Saturday, November 23, 2013

Four men arrested for murder of Wilson HAYNES (1901)

from The Republican (Danville, Indiana) - issue of Thursday, December 26, 1901 - page 1, column 4:

IN JAIL
Four Coatesville Men Charged With Haynes Murder
The alleged murderers of Wilson Haynes are in jail. Thursday afternoon Charles Hampton, Fred Cassity, Obe Hampton and Frank Stewart, Jr. were arrested. Two of them are confined on the south side and two on the north side so that they cannot communicate with each other. Sheriff Figg, Deputy Sheriffs Sears, Marshall and Charles McCurdy gathered them in. Charles, or as he is better known, Jack Hampton, was arrested in O'Brien's drug store where he clerks. Fred Cassity was arrested in the country and Obe Hampton and Stewart were arrested in the country together. They made no attempt to resist arrest.

The names of these men have been used in connection with the murder almost from the first. Jack Hampton has been clerking in O'Brien's drug store. Cassity works on the section. Obe Hampton has only one arm and cannot do a man's full work. Stewart teams and does odd jobs. Obe Hampton has served a term in prison for being implicated in stealing a barrel of whisky from a car at Coatesville and he lost an arm under a train. About a year ago Fred Cassity was struck by a train near Clayton but not seriously hurt.

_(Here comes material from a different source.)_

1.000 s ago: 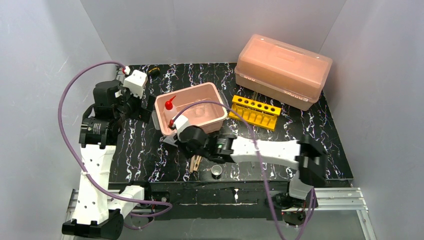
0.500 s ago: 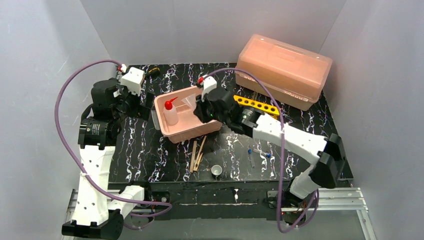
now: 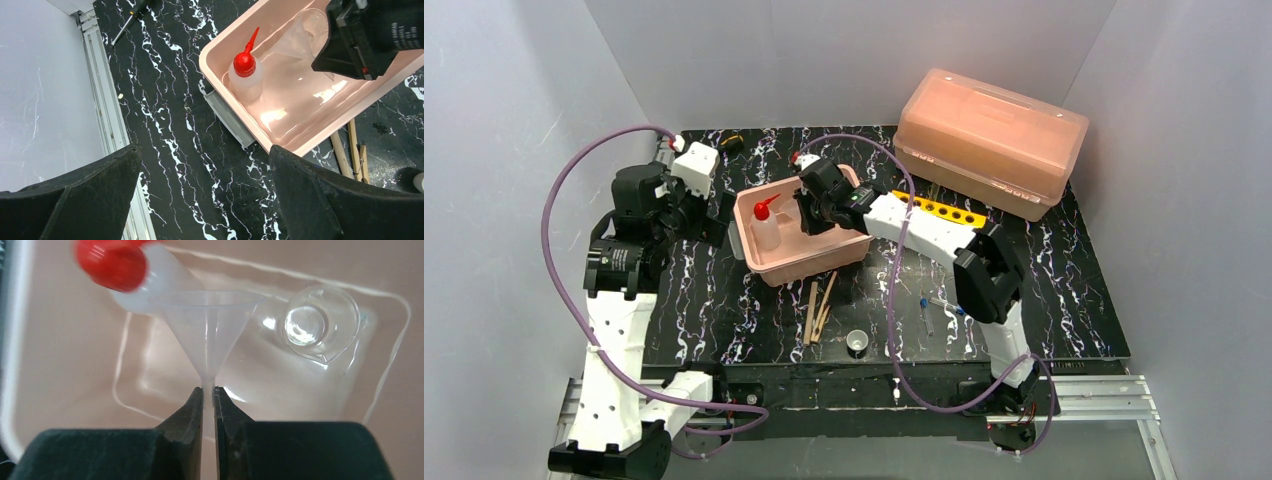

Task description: Organize the chemistry lab equipment

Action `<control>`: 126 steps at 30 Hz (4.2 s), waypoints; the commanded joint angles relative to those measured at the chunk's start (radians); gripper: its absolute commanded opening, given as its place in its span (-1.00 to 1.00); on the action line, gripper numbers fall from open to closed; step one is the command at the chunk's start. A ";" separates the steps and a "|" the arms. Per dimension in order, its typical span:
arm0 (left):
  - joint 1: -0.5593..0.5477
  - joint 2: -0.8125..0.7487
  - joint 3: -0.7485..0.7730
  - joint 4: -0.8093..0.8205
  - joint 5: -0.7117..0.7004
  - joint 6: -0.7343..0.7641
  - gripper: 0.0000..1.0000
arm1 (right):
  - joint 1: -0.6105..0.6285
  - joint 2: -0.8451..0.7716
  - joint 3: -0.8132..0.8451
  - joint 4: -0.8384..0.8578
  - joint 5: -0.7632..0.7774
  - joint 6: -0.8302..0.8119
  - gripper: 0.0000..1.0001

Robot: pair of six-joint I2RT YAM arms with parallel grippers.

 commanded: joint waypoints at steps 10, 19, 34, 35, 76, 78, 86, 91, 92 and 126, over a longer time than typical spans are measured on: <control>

Very properly, the state is not giving out the information on which the grand jury returned its indictment. It may be said, however, the grand jury believes that the murderer of Wilson Haynes is one of the four. It is not thought that all are equally guilty but that some of them are implicated by assisting in covering up the tracks of the guilty after the deed was done. The grand jury sifted the whole matter and heard both sides of the case. Most of the witnesses were before that body twice and a singular fact is that the stories of these four differed in essential details on the different occasions on which they appeared before the grand jury.

The evidence is entirely circumstantial, but very strong, and it is thought possible that one of them may turn state's evidence before the trial is completed. All the evidence before the grand jury was taken down by a stenographer and it is believed this will be valuable at the trial. There is a feeling that Haynes was not struck in the shed where his body was found, but that his body was carried there. The instrument which caused his death is thought to have been a sling-shot, a long leather pouch, one end of which was filled with shot.

The grand jury was an excellent body of men of good judgment. It was composed of J.K. Little, Charles E. Hadley, John Leachman, John Snipes, Martin Long and Robert Westerfield.